[EXERCISE INSTRUCTIONS] Search the records for the word "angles" and report each line that has it.

Dataset excerpts
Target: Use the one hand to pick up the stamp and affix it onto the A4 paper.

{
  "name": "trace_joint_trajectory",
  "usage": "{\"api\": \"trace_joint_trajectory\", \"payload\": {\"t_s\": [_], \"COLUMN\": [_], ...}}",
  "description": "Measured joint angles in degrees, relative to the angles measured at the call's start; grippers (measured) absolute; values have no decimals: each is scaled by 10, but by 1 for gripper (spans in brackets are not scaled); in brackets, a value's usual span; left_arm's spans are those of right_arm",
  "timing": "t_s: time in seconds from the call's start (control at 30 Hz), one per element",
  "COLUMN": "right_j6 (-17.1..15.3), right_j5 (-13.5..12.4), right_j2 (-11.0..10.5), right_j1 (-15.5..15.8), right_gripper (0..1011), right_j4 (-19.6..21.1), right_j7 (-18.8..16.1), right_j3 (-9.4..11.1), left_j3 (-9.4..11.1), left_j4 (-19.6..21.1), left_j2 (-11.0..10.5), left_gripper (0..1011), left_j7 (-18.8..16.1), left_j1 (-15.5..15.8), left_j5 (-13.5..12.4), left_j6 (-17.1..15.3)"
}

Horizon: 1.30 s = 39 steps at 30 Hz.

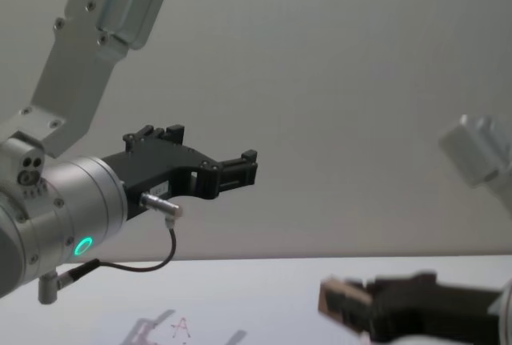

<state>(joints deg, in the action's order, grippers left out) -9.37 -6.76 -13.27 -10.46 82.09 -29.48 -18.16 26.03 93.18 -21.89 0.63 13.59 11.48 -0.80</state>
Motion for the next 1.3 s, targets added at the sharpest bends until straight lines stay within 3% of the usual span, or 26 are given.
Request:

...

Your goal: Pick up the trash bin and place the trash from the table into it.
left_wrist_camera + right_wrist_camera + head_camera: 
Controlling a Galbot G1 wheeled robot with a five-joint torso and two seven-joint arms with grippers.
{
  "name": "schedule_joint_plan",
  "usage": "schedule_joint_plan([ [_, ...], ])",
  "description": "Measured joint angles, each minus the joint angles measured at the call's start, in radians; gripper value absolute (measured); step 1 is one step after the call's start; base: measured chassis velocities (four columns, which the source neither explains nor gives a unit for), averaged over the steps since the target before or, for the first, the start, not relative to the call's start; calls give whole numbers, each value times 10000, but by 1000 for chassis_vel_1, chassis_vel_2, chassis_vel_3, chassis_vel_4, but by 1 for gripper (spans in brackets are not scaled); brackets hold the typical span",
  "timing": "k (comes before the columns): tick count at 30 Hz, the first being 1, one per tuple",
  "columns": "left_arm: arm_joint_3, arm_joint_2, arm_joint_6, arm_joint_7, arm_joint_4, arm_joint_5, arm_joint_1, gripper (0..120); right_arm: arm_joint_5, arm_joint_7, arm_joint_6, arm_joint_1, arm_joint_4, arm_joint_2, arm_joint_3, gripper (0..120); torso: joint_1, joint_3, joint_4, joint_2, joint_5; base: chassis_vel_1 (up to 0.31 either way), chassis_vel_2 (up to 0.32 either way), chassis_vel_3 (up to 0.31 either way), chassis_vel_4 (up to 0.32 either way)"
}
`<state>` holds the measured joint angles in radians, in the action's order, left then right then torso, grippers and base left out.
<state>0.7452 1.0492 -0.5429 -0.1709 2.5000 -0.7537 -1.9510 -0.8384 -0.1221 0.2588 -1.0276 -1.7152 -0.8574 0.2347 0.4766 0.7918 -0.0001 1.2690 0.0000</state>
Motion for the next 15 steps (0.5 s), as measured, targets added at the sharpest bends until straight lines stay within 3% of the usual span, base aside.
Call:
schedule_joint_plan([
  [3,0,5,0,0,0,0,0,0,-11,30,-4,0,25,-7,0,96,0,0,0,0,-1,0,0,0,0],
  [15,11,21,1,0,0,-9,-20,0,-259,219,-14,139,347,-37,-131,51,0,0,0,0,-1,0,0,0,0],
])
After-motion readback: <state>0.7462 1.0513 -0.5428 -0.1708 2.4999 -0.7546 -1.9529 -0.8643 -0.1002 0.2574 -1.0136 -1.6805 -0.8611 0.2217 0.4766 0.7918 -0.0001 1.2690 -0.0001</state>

[RESULT]
  "description": "Measured joint angles in degrees, relative to the angles measured at the call's start; grippers (measured) absolute; values have no decimals: each is scaled by 10, but by 1 for gripper (spans in brackets are not scaled); in brackets, a value's usual span; left_arm's spans are those of right_arm",
  "description": "Measured joint angles, each minus the joint angles measured at the call's start, in radians; gripper value absolute (measured); step 1 is one step after the call's start; base: measured chassis velocities (four columns, which the source neither explains nor gives a unit for), averaged over the steps since the target before or, for the first, the start, not relative to the call's start; calls give whole numbers, each value times 10000, but by 1000 for chassis_vel_1, chassis_vel_2, chassis_vel_3, chassis_vel_4, but by 1 for gripper (spans in brackets are not scaled); brackets hold the typical span",
`<state>` holds the measured joint angles in radians, in the action's order, left then right then torso, grippers and base left out.

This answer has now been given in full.